Mais je ne peux rejeter un scénario qui m'a vraiment tapé dans l'oeil. J'ai rarement eu cette impression d'avoir sous les yeux une histoire qui imbrique aussi bien, avec une telle ingéniosité, différentes facettes. En partant d'une anecdote passionnante, angle génial ignoré jusque-là, le scénario ramène les enjeux colossaux de l’époque à l'aventure personnelle et intime d’un individu (comme le souligne Strum) condamné à assumer son rang. Encore qu'il soit enrichi par l'apparition non négligeable de la radio, média de masse, qui permet de densifier encore davantage la peinture de l'époque, le manque de contexte historique ne m'a pas vraiment embarrassé puisque je me suis (largement) contenté de cette petite histoire dans la grande, de ce conflit intérieur à la portée universelle, à ce détail historique piquant et peut-être surtout à ce tableau saisissant d’une vie royale loin du conte de fées, le portrait poignant d’un héritier sommé d’accepter enfin une condition jusque-là écrasée par le protocole.

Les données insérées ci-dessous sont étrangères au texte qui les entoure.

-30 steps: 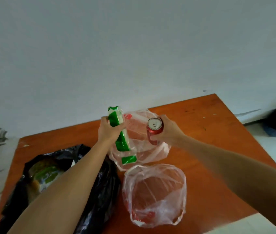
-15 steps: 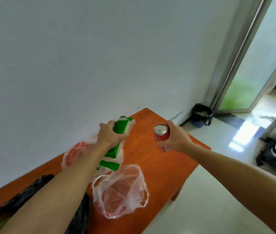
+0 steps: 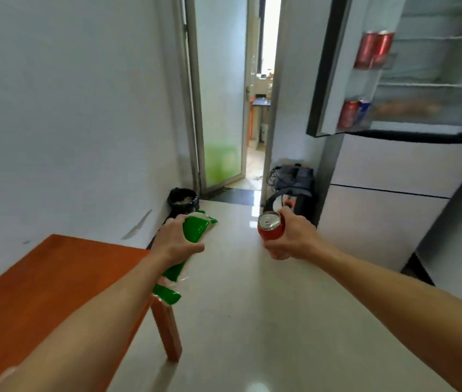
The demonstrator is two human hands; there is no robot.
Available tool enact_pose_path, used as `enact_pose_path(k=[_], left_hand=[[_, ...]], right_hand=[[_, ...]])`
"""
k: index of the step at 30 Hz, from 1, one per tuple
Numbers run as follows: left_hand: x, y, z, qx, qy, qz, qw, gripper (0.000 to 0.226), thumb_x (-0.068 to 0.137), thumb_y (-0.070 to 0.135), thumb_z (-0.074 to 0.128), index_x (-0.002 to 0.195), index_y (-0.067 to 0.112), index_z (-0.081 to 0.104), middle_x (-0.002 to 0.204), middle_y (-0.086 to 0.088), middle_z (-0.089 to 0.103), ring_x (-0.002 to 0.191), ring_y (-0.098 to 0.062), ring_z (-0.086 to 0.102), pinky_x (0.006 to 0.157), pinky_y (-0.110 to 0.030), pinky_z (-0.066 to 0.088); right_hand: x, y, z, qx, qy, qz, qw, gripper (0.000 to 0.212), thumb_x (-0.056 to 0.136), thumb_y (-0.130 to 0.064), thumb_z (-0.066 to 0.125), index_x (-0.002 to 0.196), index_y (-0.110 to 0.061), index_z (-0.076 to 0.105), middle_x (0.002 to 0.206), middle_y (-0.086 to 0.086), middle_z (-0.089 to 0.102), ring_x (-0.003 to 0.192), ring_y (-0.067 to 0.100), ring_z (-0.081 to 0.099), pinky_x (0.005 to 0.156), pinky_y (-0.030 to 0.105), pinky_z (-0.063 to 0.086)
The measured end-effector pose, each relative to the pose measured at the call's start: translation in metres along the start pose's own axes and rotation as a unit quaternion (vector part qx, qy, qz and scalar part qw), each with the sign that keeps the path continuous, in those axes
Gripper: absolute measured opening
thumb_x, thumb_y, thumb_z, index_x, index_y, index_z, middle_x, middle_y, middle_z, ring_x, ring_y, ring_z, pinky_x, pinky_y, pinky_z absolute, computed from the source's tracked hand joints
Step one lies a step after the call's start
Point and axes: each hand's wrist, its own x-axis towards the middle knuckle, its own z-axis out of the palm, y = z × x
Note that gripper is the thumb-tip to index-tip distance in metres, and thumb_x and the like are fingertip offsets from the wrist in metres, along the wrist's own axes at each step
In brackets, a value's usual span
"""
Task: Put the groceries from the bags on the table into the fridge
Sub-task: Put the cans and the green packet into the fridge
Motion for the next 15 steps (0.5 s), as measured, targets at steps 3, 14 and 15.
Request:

LE DISCOURS D’UN ROI ne serait rien sans ce personnage que l’Histoire a probablement réduit à une fonction et que le film replace enfin dans une sphère humaine et émotionnelle. Si le handicap du bégaiement est un catalyseur efficace qui transmet au spectateur un but à atteindre et donne au film l’élan suffisant, ce personnage est remarquablement écrit, avec une dimension plus profonde à ce qui n'aurait pu être qu’une simple « aventure humaine ». George VI a des failles, parfois très visibles, et cette complexité m’a vraiment séduit. C’est d’abord un homme mal dans sa peau, traumatisé dès l’enfance par une malédiction insoupçonnée, la prison dorée de cette vie royale. Il fait partie de ces personnes à qui on ne refuse rien, jamais. C’est pourquoi le traditionnel apprivoisement qui s’opère entre Lionel Logue (l’orthophoniste) et lui devient très intéressant, basé sur un rapport de force presque culturel. Si le futur roi a l’habitude d’imposer ses demandes, Logue chez lui a tous les pouvoirs et, en plus, le savoir « médical ». Leur confrontation est passionnante et donne lieu à de très bonnes scènes, prévisibles mais bonnes.